Transit passenger on Turkey-Singapore flight tests positive for coronavirus

A passenger who arrived in Singapore on March 2 aboard a Turkish Airlines plane tested positive for the coronavirus, prompting the plane to be sent back empty on March 4. The passenger was a French national and transited through Istanbul en route to Singapore from London. The crew tested negative for the virus in Singapore.

Reuters

A Turkish Airlines aircraft was flown back to Istanbul with no passengers on board on March 4 after a passenger who had arrived to Singapore on it on March 2 tested positive for coronavirus.

There were 143 passengers aboard the flight, as well as three pilots and 10 crew members.

The infected passenger was a French national travelling from London to Singapore, Turkish Health Minister Fahrettin Koca said, and the plane's crew would be held in quarantine for 14 days as a precaution.

Singapore's aviation regulator said that the pilots and crew of the flight TK54 that arrived on March 2 were flown back to Istanbul where they would be placed in quarantine.
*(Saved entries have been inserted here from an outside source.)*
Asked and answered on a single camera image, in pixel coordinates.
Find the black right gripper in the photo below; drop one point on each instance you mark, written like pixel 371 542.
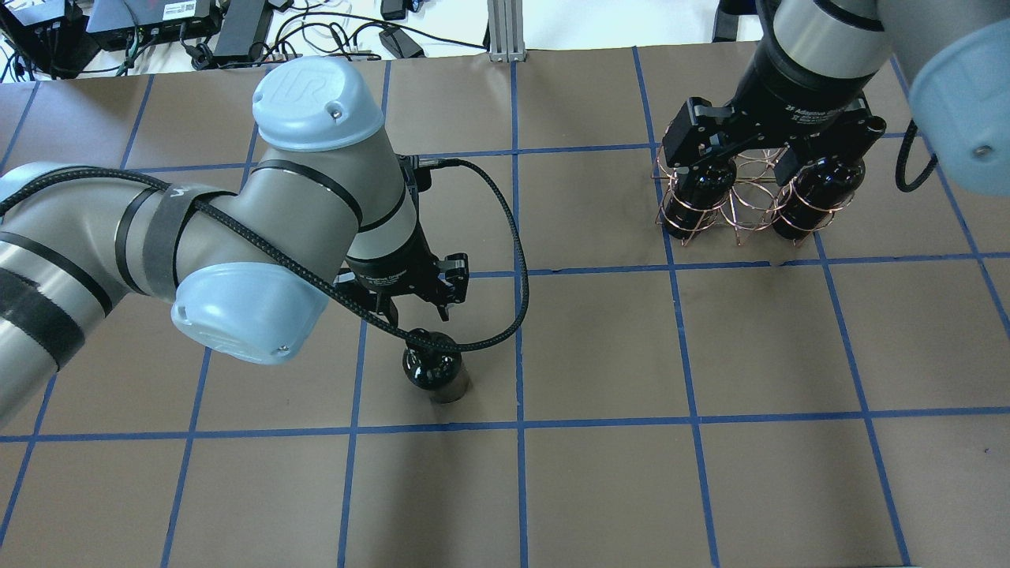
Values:
pixel 797 96

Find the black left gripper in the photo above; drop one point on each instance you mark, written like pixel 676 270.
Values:
pixel 392 276

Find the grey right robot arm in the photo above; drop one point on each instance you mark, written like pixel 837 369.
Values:
pixel 952 57

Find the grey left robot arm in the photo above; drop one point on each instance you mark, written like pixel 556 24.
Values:
pixel 330 198

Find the black power adapter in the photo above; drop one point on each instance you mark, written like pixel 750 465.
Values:
pixel 400 45

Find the black power brick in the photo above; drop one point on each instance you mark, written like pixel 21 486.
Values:
pixel 242 34

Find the black electronics box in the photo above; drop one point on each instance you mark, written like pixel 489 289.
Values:
pixel 118 25

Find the copper wire wine basket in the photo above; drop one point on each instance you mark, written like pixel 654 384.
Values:
pixel 760 191

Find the aluminium frame post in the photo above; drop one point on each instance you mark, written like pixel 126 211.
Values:
pixel 505 31

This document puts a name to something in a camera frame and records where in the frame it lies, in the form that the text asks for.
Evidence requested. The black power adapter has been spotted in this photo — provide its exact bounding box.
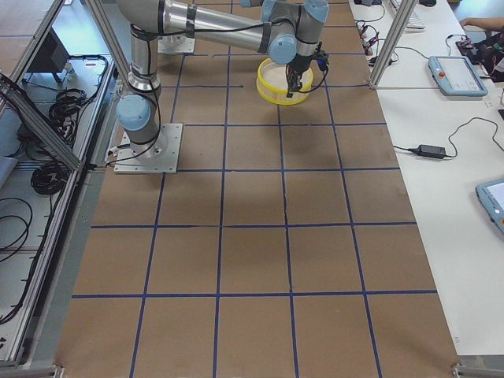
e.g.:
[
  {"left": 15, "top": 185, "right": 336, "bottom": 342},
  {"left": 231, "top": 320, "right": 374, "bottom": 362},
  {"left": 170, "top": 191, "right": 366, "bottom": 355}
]
[{"left": 408, "top": 144, "right": 447, "bottom": 159}]

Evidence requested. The yellow steamer layer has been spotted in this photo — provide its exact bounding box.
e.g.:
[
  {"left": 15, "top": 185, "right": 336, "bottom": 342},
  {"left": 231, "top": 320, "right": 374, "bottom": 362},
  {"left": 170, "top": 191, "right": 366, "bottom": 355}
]
[{"left": 256, "top": 58, "right": 313, "bottom": 106}]

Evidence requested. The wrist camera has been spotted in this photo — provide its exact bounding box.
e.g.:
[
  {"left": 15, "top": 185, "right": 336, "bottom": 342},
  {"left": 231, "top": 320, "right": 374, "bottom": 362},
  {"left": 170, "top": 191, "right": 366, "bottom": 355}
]
[{"left": 313, "top": 50, "right": 329, "bottom": 73}]

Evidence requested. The blue teach pendant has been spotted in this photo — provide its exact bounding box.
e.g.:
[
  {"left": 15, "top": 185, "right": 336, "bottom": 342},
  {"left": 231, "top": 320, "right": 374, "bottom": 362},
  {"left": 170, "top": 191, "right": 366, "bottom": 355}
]
[
  {"left": 428, "top": 56, "right": 487, "bottom": 97},
  {"left": 475, "top": 179, "right": 504, "bottom": 233}
]

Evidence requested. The black cable bundle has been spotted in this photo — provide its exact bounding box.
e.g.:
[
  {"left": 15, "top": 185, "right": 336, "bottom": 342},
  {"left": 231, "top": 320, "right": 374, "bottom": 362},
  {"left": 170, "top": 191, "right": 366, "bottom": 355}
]
[{"left": 30, "top": 161, "right": 68, "bottom": 195}]

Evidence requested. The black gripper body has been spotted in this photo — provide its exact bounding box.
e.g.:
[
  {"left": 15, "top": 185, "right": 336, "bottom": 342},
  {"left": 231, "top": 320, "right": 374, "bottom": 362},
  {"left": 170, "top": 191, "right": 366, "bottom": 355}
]
[{"left": 286, "top": 54, "right": 317, "bottom": 83}]

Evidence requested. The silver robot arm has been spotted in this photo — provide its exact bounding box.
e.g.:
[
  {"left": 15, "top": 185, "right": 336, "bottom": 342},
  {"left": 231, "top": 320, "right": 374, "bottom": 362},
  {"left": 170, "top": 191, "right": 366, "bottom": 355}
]
[{"left": 117, "top": 1, "right": 329, "bottom": 98}]

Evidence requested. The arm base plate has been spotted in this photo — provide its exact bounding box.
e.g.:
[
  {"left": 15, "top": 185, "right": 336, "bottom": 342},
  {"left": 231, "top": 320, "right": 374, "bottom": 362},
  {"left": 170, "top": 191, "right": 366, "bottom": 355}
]
[
  {"left": 157, "top": 35, "right": 195, "bottom": 55},
  {"left": 113, "top": 123, "right": 183, "bottom": 174}
]

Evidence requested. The aluminium frame post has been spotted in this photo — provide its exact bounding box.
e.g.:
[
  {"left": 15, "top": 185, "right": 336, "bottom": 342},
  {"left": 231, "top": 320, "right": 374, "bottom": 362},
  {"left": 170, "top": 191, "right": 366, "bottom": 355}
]
[{"left": 369, "top": 0, "right": 417, "bottom": 89}]

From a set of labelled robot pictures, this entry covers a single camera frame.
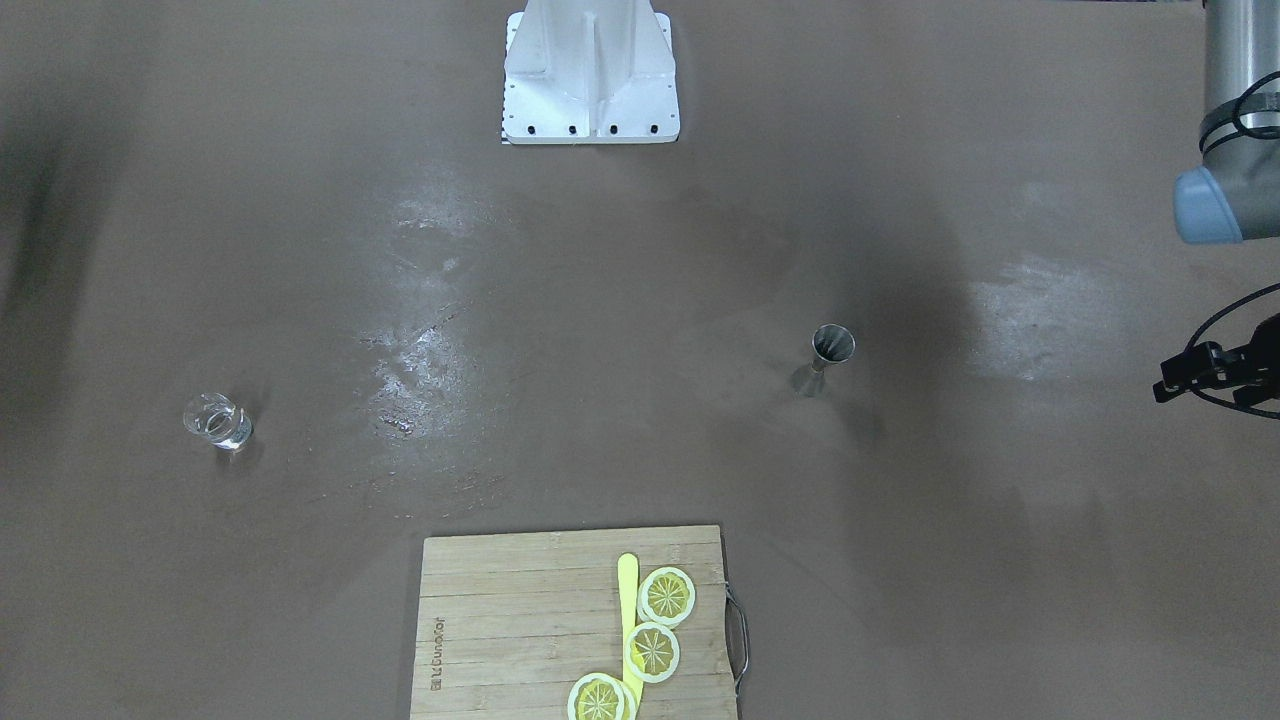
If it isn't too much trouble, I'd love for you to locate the lemon slice lower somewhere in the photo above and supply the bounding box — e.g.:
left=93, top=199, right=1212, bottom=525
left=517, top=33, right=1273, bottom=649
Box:
left=564, top=673, right=637, bottom=720

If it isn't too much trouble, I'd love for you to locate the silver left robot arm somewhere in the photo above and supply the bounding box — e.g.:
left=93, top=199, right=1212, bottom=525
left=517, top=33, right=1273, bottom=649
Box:
left=1152, top=1, right=1279, bottom=420

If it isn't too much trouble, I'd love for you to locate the lemon slice upper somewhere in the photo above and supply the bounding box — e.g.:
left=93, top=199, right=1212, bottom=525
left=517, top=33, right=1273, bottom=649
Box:
left=636, top=566, right=698, bottom=629

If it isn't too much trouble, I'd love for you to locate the yellow plastic knife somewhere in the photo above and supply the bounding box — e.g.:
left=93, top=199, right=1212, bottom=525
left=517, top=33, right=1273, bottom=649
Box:
left=616, top=553, right=644, bottom=719

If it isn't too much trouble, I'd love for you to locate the clear glass measuring cup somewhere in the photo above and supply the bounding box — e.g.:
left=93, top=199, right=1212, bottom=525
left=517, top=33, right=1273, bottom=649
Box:
left=183, top=393, right=253, bottom=452

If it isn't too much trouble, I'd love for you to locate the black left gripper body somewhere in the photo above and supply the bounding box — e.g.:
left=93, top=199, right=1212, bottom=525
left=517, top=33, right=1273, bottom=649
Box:
left=1207, top=314, right=1279, bottom=419

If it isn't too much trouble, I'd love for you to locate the steel double jigger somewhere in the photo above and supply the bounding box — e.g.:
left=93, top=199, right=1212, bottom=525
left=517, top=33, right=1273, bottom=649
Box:
left=790, top=324, right=856, bottom=398

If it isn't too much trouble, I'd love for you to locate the lemon slice middle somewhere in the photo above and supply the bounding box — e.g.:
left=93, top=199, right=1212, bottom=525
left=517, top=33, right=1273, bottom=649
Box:
left=623, top=623, right=682, bottom=684

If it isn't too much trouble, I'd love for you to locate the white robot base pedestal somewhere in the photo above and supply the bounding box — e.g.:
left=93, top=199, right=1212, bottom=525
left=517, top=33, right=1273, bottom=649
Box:
left=500, top=1, right=681, bottom=146

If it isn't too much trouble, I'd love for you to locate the bamboo cutting board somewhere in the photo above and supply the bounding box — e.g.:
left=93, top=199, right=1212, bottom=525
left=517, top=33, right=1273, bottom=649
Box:
left=407, top=525, right=740, bottom=719

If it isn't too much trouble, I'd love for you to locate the lemon slice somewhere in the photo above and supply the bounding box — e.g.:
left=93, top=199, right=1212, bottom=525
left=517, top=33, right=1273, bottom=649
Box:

The crew tested negative for the virus in Singapore, the aviation official said.

"The crew had come into close contact with a passenger on flight TK54 who subsequently tested positive for COVID-19," the Civil Aviation Authority of Singapore (CAAS) said in a statement.

"The Ministry of Foreign Affairs is in contact with the Turkish Embassy, which has confirmed that the crew will be quarantined upon arrival at Istanbul," CAAS said.

Singapore's transport ministry said in a statement on its website that authorities had begun tracing passengers on flight TK54 that may have had contact with the infected person.

Turkey has had groups traveling in from China and Iran quarantined, but no patients had tested positive until the passenger in Singapore.

Turkish Airlines declined to comment.